Ian McNuff

Personal information
- Nationality: English
- Born: 10 March 1957 (age 69) Ealing

Sport
- Club: London RC

Medal record
Men's rowing
Representing Great Britain
| Bronze medal – third place | 1980 Moscow | Coxless four |
World Championships
| Bronze medal – third place | 1978 Karapiro | Coxless four |
| Bronze medal – third place | 1979 Bled | Coxless four |

= Ian McNuff =

British rower (born 1957)

Ian T. McNuff (born 10 March 1957 in Ealing) is a British rower who competed in the 1980 Summer Olympics.

==Rowing career==
In 1975, McNuff along with John Beattie, Robin Roberts and Martin Cross was a crew member of the Ealing High Schools coxless fours boat coached by their History Teacher David Tanner (later Sir David Tanner CBE) which won the silver medal at the World Junior Rowing Championships for Great Britain in Montreal behind East Germany and in front of West Germany. The following year he was part of the coxless four that finished 10th overall after a fourth-place finish in the B final at the 1977 World Rowing Championships in Amsterdam.

In 1978 along with John Beattie, David Townsend and Martin Cross he was a member of the British coxless four boat (coached by Tanner) which won the bronze medal in the 1978 World Rowing Championships at Karipiro, New Zealand behind Russia and East Germany.
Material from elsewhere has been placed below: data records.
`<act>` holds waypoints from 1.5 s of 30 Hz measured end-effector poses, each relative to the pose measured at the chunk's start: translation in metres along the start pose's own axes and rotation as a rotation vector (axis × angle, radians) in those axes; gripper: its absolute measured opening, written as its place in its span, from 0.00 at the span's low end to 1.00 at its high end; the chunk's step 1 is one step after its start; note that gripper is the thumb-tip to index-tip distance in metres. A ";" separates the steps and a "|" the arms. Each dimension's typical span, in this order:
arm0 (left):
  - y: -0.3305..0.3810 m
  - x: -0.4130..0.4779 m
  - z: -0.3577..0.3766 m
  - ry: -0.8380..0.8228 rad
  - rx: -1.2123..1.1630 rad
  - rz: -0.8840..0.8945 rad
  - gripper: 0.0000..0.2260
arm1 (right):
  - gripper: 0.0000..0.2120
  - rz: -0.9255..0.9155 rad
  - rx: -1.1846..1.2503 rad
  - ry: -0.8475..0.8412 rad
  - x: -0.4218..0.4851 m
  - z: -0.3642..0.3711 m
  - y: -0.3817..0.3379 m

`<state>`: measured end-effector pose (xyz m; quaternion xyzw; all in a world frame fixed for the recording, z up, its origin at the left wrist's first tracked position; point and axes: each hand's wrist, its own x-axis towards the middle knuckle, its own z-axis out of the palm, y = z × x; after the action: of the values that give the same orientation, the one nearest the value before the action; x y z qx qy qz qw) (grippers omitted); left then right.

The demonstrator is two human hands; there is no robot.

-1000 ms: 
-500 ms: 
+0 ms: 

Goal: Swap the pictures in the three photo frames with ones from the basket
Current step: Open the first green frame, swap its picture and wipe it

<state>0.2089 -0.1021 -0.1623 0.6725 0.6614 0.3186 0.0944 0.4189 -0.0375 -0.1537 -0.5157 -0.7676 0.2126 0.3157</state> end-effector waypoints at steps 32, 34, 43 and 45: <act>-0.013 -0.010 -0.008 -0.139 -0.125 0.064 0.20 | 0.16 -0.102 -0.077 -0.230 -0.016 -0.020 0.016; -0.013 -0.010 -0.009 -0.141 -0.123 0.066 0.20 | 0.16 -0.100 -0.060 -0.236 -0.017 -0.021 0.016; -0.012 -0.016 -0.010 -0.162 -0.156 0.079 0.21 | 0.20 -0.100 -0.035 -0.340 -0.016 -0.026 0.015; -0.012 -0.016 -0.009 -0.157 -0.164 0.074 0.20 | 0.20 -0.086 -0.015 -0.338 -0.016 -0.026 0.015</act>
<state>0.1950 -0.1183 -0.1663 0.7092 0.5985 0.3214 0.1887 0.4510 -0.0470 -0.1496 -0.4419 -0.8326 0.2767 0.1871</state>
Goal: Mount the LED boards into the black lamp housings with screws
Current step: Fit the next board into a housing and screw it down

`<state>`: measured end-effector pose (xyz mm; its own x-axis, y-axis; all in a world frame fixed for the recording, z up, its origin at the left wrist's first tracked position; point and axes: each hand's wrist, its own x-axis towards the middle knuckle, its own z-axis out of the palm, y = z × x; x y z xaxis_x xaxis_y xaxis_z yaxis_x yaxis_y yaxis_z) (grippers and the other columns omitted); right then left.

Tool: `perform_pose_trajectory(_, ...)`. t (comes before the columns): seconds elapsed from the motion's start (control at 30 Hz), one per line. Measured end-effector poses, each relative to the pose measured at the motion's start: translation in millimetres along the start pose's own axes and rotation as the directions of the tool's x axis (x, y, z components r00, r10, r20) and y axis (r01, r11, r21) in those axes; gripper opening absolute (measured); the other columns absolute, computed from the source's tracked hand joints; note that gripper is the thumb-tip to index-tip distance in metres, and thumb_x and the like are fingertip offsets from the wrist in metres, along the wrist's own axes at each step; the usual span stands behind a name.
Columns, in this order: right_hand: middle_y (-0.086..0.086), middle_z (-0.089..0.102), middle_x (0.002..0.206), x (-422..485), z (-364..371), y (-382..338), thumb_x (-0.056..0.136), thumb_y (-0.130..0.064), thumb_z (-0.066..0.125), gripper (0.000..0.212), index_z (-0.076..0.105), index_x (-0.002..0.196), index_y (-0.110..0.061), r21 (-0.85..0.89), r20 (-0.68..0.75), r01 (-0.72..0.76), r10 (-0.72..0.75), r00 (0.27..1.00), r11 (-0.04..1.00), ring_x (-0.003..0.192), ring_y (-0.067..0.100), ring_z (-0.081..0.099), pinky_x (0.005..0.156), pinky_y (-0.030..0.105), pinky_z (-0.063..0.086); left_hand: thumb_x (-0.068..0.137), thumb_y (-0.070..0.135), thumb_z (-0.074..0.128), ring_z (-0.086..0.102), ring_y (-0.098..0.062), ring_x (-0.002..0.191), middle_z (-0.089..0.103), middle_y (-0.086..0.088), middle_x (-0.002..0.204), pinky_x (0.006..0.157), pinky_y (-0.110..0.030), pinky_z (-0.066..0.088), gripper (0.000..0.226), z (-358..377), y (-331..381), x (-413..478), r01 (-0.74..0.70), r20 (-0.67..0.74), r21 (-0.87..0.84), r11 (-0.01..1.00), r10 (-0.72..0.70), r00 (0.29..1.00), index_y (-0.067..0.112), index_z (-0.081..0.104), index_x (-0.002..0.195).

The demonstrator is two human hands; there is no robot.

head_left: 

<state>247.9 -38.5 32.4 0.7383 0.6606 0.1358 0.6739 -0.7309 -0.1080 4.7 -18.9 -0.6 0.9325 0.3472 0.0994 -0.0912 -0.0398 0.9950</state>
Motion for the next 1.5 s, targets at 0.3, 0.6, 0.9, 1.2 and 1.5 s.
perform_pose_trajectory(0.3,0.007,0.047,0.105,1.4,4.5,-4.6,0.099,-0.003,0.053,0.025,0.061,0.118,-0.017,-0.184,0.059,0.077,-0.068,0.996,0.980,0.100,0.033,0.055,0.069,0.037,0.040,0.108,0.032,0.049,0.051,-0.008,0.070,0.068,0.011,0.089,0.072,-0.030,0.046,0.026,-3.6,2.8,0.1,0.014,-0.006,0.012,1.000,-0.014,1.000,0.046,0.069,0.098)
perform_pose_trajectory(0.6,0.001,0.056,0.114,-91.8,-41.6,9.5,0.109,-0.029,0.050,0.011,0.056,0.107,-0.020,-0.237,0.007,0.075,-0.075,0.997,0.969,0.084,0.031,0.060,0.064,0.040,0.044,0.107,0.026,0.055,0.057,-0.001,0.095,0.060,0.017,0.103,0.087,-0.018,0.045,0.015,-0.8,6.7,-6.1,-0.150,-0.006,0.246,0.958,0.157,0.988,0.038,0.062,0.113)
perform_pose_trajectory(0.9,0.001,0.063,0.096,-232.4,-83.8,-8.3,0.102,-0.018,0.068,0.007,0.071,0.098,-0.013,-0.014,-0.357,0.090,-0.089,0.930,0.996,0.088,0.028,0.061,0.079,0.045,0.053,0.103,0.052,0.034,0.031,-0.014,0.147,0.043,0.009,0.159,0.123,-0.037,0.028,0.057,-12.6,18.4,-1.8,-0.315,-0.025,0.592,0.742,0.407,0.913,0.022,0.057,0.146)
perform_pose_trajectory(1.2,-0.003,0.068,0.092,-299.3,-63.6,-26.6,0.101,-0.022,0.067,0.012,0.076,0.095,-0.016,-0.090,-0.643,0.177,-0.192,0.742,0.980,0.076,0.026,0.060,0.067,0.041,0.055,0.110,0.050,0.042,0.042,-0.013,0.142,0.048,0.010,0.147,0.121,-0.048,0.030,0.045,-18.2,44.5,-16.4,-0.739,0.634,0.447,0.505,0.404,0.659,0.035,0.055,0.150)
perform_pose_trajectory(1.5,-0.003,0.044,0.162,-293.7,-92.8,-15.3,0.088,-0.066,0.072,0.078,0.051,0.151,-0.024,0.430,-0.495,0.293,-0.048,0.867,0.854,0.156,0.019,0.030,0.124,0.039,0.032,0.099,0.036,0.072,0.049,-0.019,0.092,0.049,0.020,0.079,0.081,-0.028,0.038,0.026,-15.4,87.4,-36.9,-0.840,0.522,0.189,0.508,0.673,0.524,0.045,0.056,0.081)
The following year in 1979 he was a member of the British coxless four boat (again with Beattie, Townsend and Cross and coached by Tanner) which won the bronze medal in the 1979 World Rowing Championships at Bled, Yugoslavia behind East Germany and Czechoslovakia.

In the 1980 Moscow Olympics John Beattie, David Townsend and Martin Cross he was a crew member of the British boat which won the bronze medal in the Olympic coxless fours event behind East Germany and Russia. Coached by David Tanner

==Personal life==
He is married to fellow GB rower Sue Handscomb.